Giter Club home page Giter Club logo

credit_risk_analysis's Introduction

Credit_Risk_Analysis

Using supervised machine learning to predict credit risk Using the credit card credit dataset from LendingClub, a peer-to-peer lending services company, the analysis uses oversampling with the RandomOverSampler and SMOTE algorithms, and undersampling using the ClusterCentroids algorithm. Then, using a combinatorial approach of over- and undersampling it applies the SMOTEENN algorithm. Next, it compares two new machine learning models that reduce bias, BalancedRandomForestClassifier and EasyEnsembleClassifier, to predict credit risk.

Tools: Jupyter Notebooks, Pandas, Python, supervised machine learning algorithms

Resources: LendingClub credit card data LoanStats_2019Q1.csv.zip

Overview of the analysis:

The purpose of this analysis is to use supervised machine learning to predict credit risk. Because there are so many fewer risky loans than good loans it is an unbalanced classification problem. The anlaysis will look at oversampling, undersampling, and decision tree classifiers ot try and determine the best model for this problem. In order to do so the analysis will look at the accuracy score, precision, recal, and F1 scores from 6 different modesl to determine if one is better at detecting risky loans better than the others.

Results: Using bulleted lists, describe the balanced accuracy scores and the precision and recall scores of all six machine learning models. Use screenshots of your outputs to support your results.

We cannot depend soley on accuracy score since the model could do well detecting all the low risk loans and miss the few risky loans and still get a good accuracy score. Therefore the precision and recal will also be considered and well as the F1 score. Precision divides the number of true positives detected by the total positves or how reliable are positive classifications. Recall is more of how likely the model is to detect the risky loans, calculated by true positive over true positvies plus false negatives. Precision will be more important for this data because predicted positives are likely true positives; but a number of other true positives may not be predicted which means that there will be some good loans that are not awarded, but there mon't be many risky loans that aren't detected. F1 score is 2(Precision * Sensitivity)/(Precision + Sensitivity), if the score is low it means there is a large imbalance between precision and recall which is true of this dataset. All models did predictably well at detecting the low risk loans. So the analysis needs to focus on how many of the high risk loans is it detecting without flagging too many good loans as high risk unecesarily.
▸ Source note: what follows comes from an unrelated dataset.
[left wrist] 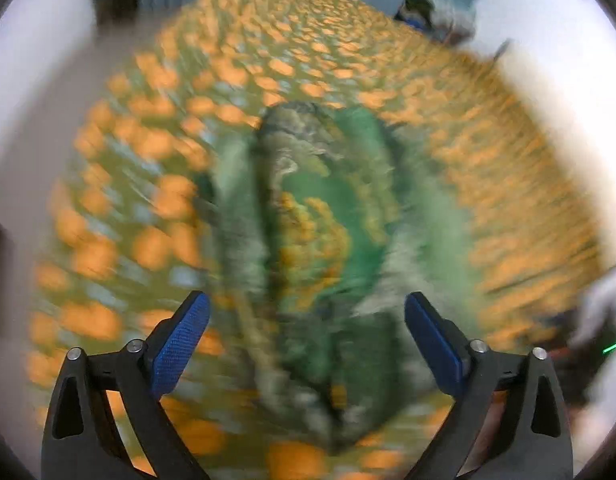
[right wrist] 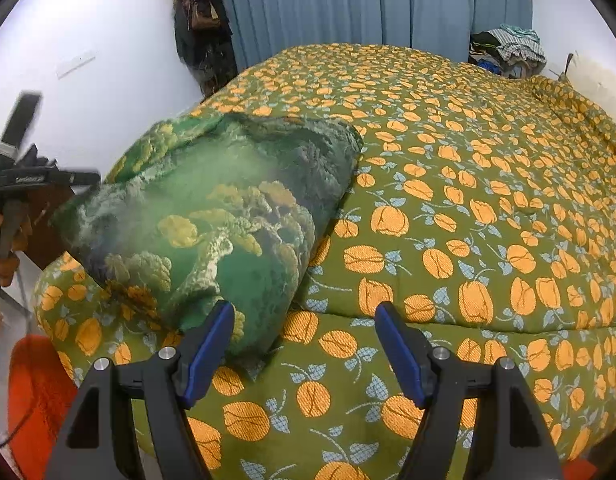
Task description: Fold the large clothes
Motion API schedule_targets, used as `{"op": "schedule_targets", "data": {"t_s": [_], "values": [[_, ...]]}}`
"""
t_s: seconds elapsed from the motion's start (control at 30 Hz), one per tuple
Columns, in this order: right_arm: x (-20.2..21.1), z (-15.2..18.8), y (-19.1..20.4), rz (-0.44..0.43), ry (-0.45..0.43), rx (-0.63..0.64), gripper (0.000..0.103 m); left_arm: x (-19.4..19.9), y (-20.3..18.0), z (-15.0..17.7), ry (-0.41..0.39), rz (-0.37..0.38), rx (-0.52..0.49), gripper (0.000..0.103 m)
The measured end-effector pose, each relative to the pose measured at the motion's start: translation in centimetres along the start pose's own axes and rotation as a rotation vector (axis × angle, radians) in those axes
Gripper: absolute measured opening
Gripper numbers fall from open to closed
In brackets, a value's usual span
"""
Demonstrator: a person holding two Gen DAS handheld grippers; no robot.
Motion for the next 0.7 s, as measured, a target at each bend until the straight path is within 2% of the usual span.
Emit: {"op": "schedule_targets", "data": {"t_s": [0.07, 0.1, 0.17, 0.27, 0.4, 0.53, 0.6, 0.7], "values": [[0.1, -0.4, -0.1, -0.025, -0.017, -0.019, 0.074, 0.0, -0.3, -0.9, 0.020, 0.148, 0.064, 0.098], [0.0, -0.5, -0.1, -0.035, -0.018, -0.024, 0.074, -0.3, -0.1, -1.4, 0.026, 0.174, 0.071, 0.098], [-0.6, -0.8, 0.2, -0.066, -0.002, -0.042, 0.074, -1.7, 1.2, -2.0, 0.040, 0.158, 0.065, 0.098], [-1.8, -1.6, 0.9, -0.163, 0.027, -0.085, 0.074, -5.3, 5.1, -0.9, 0.121, 0.087, 0.106, 0.098], [-5.9, -1.9, 0.5, -0.283, 0.141, -0.199, 0.074, -7.1, 7.3, 0.6, 0.116, 0.183, 0.159, 0.103], [-10.7, -1.2, 1.3, -0.496, 0.304, -0.381, 0.074, -7.6, 7.1, 0.6, 0.097, 0.273, 0.158, 0.103], [-12.1, -1.5, 2.2, -0.584, 0.314, -0.440, 0.074, -8.0, 7.2, 0.5, 0.090, 0.307, 0.160, 0.103], [-13.9, -1.8, 3.2, -0.640, 0.325, -0.479, 0.084, -8.7, 7.6, -0.1, 0.085, 0.335, 0.159, 0.103]]}}
Point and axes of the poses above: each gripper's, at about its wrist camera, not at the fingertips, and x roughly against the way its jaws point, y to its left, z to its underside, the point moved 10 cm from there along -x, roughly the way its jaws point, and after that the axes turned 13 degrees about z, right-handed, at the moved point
  • Oversampling with RandomOverSampler accurcacy score- 65% Screen Shot 2022-08-08 at 3 49 45 PM

  • Oversampling with SMOTE accuracy acore- 64% Screen Shot 2022-08-08 at 3 48 20 PM

  • Undersampling with ClusterCentroids accuracy score-53% Screen Shot 2022-08-08 at 3 50 32 PM

  • Combination sampling with SMOTEEN accuracy_score - 64% Screen Shot 2022-08-08 at 3 51 15 PM

  • Ensemble machine learning with BalancedRandomForestClassifier accuracy score- 67% Screen Shot 2022-08-08 at 3 45 54 PM

  • Ensemble machine learning with EasyEnsembleClassifier Screen Shot 2022-08-08 at 3 47 10 PM

Summary:

None of the oversampling models did well with precision on the high risk loans, but they also didn't have particularily high recalls either. This is concerning in that it has trouble predicting when a high risk loan is actually high risk. The f1 scores are all low with oversampling as well because the precision was so low on all of them that the recall was much better. The recall was best for the combination sampling SMOTEEN model, at .71, which also had the high accuracy of the four sampling models, yet it was only 71% accurate.

The ensemble decision tree classifiers did a bit better, with the Easy Ensemble Classifier having the only good accuracy score at 93%. This model also had the best recall score at .91, but this was at the sacrifice of the precision which was very low. The Balanced Random Forest was the opposite with the best precision score and a terrible recall. Because recall is more important where Overlooked Cases (False Negatives) are more costly than False Alarms (False Positive), the Easy Ensemble model is the only one I would recommend so tooo many risky loans are not approved.

The analysis would benefit from some more constraints, perhaps if the loan is over a certain amount of money zero risk tolerance would be appropriate, but under a certain amount of money there is an acceptable amount of risk. Additionally, focusing on the features that contibute the most could help the model.

credit_risk_analysis's People

Contributors

emaynard10 avatar

Watchers

 avatar

Recommend Projects

  • React photo React

    A declarative, efficient, and flexible JavaScript library for building user interfaces.

  • Vue.js photo Vue.js

    ๐Ÿ–– Vue.js is a progressive, incrementally-adoptable JavaScript framework for building UI on the web.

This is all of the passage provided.